**Data for this task:**
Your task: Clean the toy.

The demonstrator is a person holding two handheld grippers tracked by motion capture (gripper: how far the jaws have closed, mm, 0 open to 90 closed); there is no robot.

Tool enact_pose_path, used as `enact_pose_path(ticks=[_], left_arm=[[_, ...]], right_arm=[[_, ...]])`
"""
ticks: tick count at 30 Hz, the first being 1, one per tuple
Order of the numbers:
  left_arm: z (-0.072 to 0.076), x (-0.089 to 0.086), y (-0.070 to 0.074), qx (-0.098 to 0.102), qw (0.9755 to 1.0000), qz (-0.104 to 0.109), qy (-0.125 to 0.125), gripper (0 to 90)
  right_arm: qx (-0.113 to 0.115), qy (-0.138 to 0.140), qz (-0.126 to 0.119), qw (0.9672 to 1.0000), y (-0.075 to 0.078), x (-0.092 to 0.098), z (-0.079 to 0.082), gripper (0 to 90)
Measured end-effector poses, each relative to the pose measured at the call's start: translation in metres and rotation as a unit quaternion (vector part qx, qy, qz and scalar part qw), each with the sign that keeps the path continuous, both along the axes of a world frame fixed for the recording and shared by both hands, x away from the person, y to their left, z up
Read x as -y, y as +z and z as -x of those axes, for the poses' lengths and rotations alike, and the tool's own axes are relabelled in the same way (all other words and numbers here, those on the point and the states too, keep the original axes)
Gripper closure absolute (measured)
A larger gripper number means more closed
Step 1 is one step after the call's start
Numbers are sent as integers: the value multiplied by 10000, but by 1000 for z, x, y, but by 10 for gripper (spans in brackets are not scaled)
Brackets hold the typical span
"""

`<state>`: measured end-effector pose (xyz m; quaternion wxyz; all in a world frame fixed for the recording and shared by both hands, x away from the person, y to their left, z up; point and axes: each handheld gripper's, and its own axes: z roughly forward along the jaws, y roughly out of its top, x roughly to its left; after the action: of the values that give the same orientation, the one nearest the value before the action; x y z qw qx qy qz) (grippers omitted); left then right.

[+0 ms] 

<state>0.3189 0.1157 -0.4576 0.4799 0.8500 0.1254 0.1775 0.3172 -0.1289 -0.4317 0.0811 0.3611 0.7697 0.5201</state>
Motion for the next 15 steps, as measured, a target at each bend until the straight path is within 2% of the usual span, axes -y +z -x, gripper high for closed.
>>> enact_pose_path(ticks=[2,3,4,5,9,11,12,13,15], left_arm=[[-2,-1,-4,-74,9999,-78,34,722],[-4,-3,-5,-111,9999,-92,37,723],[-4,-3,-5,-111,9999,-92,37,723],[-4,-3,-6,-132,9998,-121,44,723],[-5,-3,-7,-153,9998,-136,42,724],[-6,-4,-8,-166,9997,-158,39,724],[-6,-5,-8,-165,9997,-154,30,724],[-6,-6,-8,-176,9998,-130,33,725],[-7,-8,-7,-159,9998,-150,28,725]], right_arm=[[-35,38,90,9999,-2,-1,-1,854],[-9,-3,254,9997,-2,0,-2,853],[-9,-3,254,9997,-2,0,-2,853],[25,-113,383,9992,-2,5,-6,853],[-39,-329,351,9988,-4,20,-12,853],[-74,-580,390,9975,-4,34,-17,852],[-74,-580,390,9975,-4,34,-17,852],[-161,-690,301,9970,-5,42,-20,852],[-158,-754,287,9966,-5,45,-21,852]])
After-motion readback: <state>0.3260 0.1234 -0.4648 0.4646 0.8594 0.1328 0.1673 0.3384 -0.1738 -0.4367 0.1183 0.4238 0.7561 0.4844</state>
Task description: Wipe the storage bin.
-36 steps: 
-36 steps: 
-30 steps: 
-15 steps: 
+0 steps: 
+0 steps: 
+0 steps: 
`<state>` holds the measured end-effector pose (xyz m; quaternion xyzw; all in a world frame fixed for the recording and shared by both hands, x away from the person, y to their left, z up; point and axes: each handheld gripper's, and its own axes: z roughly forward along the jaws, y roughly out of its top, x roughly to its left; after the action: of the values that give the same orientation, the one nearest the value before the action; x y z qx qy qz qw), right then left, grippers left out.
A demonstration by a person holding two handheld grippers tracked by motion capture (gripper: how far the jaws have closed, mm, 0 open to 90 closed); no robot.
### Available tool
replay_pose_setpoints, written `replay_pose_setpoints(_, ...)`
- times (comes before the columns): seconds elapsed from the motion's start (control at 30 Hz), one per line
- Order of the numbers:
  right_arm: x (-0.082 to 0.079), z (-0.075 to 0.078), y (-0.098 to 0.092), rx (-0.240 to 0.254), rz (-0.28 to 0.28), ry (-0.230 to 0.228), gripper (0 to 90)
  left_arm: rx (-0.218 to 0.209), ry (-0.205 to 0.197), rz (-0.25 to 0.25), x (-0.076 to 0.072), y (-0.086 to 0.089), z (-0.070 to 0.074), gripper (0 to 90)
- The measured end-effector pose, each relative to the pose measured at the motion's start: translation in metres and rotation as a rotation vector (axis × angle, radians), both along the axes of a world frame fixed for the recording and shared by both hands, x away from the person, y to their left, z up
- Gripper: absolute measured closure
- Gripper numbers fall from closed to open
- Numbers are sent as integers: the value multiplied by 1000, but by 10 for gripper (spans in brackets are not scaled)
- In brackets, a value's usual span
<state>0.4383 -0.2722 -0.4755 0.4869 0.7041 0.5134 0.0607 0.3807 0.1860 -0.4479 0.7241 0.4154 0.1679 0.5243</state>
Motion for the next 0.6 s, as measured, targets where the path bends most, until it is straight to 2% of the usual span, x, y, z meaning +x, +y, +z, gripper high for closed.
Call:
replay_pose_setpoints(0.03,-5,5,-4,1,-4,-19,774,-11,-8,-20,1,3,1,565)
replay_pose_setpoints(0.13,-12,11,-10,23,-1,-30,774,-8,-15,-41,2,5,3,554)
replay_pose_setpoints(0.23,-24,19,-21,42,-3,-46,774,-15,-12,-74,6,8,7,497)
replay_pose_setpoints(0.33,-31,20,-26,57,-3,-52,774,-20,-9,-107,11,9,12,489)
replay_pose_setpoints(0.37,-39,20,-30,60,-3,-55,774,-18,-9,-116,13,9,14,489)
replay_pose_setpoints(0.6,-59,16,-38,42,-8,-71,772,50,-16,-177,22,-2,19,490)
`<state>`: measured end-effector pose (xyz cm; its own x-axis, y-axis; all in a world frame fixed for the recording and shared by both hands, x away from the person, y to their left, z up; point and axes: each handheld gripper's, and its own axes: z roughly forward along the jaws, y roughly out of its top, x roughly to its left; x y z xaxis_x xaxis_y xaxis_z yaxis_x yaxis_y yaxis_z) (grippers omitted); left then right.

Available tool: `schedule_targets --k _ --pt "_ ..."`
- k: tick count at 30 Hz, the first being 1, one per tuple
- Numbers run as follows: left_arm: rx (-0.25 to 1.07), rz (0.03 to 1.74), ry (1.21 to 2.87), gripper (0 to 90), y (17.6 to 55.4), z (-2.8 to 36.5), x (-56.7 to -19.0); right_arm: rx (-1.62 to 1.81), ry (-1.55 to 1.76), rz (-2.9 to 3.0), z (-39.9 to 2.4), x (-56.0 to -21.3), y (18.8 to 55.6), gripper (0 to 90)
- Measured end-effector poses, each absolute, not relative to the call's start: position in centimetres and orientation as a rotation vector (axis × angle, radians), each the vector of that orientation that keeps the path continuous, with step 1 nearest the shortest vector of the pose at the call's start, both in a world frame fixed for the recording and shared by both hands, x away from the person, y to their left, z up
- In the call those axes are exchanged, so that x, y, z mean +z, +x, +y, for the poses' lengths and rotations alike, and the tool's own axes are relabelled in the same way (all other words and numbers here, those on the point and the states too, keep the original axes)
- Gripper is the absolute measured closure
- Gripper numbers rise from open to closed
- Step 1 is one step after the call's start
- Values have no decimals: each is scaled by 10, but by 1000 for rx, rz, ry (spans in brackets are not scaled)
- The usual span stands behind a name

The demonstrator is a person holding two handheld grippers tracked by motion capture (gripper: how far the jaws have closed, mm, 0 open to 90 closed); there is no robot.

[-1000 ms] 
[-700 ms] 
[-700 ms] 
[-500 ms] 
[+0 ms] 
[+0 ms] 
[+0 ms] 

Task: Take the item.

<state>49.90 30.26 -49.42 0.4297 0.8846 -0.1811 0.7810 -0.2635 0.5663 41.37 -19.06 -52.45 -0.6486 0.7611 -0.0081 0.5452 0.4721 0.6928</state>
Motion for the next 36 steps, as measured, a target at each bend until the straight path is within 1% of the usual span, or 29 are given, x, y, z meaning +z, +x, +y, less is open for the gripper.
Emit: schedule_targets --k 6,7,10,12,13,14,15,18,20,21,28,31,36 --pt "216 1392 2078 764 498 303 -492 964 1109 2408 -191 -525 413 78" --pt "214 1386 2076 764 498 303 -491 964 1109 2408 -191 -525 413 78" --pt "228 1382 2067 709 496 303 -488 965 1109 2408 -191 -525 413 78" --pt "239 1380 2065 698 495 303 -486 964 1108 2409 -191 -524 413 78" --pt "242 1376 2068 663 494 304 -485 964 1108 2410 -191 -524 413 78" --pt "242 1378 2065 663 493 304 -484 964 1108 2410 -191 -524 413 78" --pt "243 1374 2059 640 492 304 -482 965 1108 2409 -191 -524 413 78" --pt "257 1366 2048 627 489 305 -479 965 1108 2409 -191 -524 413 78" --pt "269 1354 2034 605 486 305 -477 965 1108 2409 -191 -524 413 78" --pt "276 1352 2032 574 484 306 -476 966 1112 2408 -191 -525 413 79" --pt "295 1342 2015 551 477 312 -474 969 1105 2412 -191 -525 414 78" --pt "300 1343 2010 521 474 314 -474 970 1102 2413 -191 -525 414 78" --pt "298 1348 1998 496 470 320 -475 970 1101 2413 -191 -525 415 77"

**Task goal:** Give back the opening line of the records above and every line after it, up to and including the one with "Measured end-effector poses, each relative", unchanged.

**Task solution:**
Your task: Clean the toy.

The demonstrator is a person holding two handheld grippers tracked by motion capture (gripper: how far the jaws have closed, mm, 0 open to 90 closed); there is no robot.

Tool enact_pose_path, used as `enact_pose_path(ticks=[_], left_arm=[[_, ...]], right_arm=[[_, ...]])`
"""
ticks: tick count at 30 Hz, the first being 1, one per tuple
Order of the numbers:
  left_arm: z (-0.072 to 0.076), x (-0.089 to 0.086), y (-0.070 to 0.074), qx (-0.098 to 0.102), qw (0.9755 to 1.0000), qz (-0.104 to 0.109), qy (-0.125 to 0.125), gripper (0 to 90)
  right_arm: qx (-0.113 to 0.115), qy (-0.138 to 0.140), qz (-0.126 to 0.119), qw (0.9672 to 1.0000), y (-0.075 to 0.078), x (-0.092 to 0.098), z (-0.079 to 0.082), gripper (0 to 90)
Measured end-effector poses, each relative to the pose measured at the call's start: translation in metres and rotation as a unit quaternion (vector part qx, qy, qz and scalar part qw), each with the sign that keeps the path continuous, both along the axes of a world frame fixed for the recording and shared by both hands, x away from the person, y to their left, z up

No more output is required.